Now the bathroom does not have any windows, just a ventilation system. I used whatever instruments I had on hand to try to un-jam the door/lock but to no avail, I was locked in!
At about 8pm, I heard my phone ringing and ringing, this was my colleague phoning me back By this time, I had started to feel fairly dizzy, as the ventilation system was not just old but had not been serviced for years!

At about 9pm the phone started to ring again, and then again at 10pm. All this time, I did what I could to open the bathroom door, but it was shut so tight! I did have an old knife with me that I had used to stir the paint. Well that was no help either, apart from the fact that I managed to take the door handle out as well as some of the mechanism, thus making a small hole in the door, just big enough for an eye to peer out of! All this time, I kept shouting for help – to no avail!

Thankfully, one of the walls of the bathroom divides my flat from the next door flat, so I started hammering on the wall. Nothing happened! I remembered the elderly lady who lived next door was hard of hearing and she‘d had her T.V. on full blast, so I banged on the wall harder than ever.

At around 11:30ish, the old lady heard the banging, and managed to make out that I had been locked inside my bathroom. She said she would call our housekeeper, who lived a few doors down. Just my luck, the housekeeper was out! All this while the phone kept ringing and ringing It must have been around midnight that I heard the housekeeper with a locksmith trying to open my front door, and all I could hear was that the front door was jammed, the lock would not turn!

Anyway, the locksmith managed to partially break the front door down. Once in, the elderly lady asked if she should answer my phone which had been ringing incessantly. I could hear her say to my colleague ‗No you can‘t speak to her, she is locked in her bathroom‘. The poor locksmith had to break the bathroom door down as he was totally unable to open it from the outside.

When the door finally opened, he accused me of having turned the inside lock! But on closer inspection, he just could not understand why the main part of the lock mechanism had fallen inside the door cavity! ‗Oh‘ he said, ‗poor workmanship‘. Now the previous occupant had lived in this flat for years and years, and she never had a problem with the locks on the doors! How did the doorstop move away from the door? What made the door close? There was no breeze. I had had my back to the bathroom door, when it closed shut!

About 4 months down the line, I was told by my elderly neighbour, who had been childhood friends with the previous occupant of my flat that the lady had died in the bathroom.

After this incident, a number of other occurrences took place, i.e. the cooker would turn on by itself, just the gas! When having a really hot bath one night, I found myself looking up at the mirror to see an invisible hand writing the full name of the previous occupant!
This was the last straw. I asked this lady to go in peace and leave me alone. Though she did leave me in peace, I would see from time to time a shadow flitting past, going towards the very tall Victorian windows overlooking a garden.
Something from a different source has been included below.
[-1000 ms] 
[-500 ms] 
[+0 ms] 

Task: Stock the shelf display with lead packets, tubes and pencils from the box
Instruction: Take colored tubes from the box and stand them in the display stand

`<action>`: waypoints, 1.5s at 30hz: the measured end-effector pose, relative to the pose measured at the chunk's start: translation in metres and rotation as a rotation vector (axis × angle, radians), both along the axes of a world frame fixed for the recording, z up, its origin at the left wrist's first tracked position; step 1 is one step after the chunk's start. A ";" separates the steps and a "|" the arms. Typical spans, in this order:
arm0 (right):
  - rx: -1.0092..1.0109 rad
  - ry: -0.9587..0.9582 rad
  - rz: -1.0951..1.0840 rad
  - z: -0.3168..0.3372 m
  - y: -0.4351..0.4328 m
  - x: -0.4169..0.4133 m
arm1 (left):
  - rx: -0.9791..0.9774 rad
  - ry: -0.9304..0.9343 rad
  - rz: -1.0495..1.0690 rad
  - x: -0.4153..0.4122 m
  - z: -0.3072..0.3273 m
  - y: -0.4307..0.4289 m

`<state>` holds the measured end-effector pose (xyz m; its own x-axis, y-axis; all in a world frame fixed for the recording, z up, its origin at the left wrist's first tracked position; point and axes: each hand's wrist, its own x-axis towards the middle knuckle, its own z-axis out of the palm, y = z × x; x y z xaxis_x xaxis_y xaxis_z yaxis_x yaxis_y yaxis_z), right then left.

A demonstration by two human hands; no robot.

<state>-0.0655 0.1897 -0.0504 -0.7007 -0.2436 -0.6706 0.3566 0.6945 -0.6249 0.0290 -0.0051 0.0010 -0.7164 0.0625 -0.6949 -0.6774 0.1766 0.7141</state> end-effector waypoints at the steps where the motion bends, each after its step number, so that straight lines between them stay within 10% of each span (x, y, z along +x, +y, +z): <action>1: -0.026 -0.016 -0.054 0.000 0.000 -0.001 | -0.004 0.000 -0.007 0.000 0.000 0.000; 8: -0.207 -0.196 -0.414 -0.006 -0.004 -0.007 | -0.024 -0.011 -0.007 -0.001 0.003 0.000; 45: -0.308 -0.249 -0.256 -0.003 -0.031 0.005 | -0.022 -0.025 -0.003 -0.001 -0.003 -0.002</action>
I was then told by my next door neighbour that Ms. Barrow had her desk near the window, where she would sit and write – she had been one of the top committee members of the Royal Society for the Blind, an organisation she had committed her life to, and in return had been awarded an OBE (Order of the British Empire).

Day‘s later, I called in a priest to come and bless the flat! But did Ms. Barrow leave?? She would return every now and again. She left me in peace 4 years later, when my elderly neighbour died in her sleep in the flat next door! For my new neighbour who moved in, that is another story!

Not wishing to take any more chances, I decided to keep a cat, and when he passed away, I have kept other cats – they are pretty sensitive things and no doubt would warn me of any unseen, eerie, not-of-this-world beings.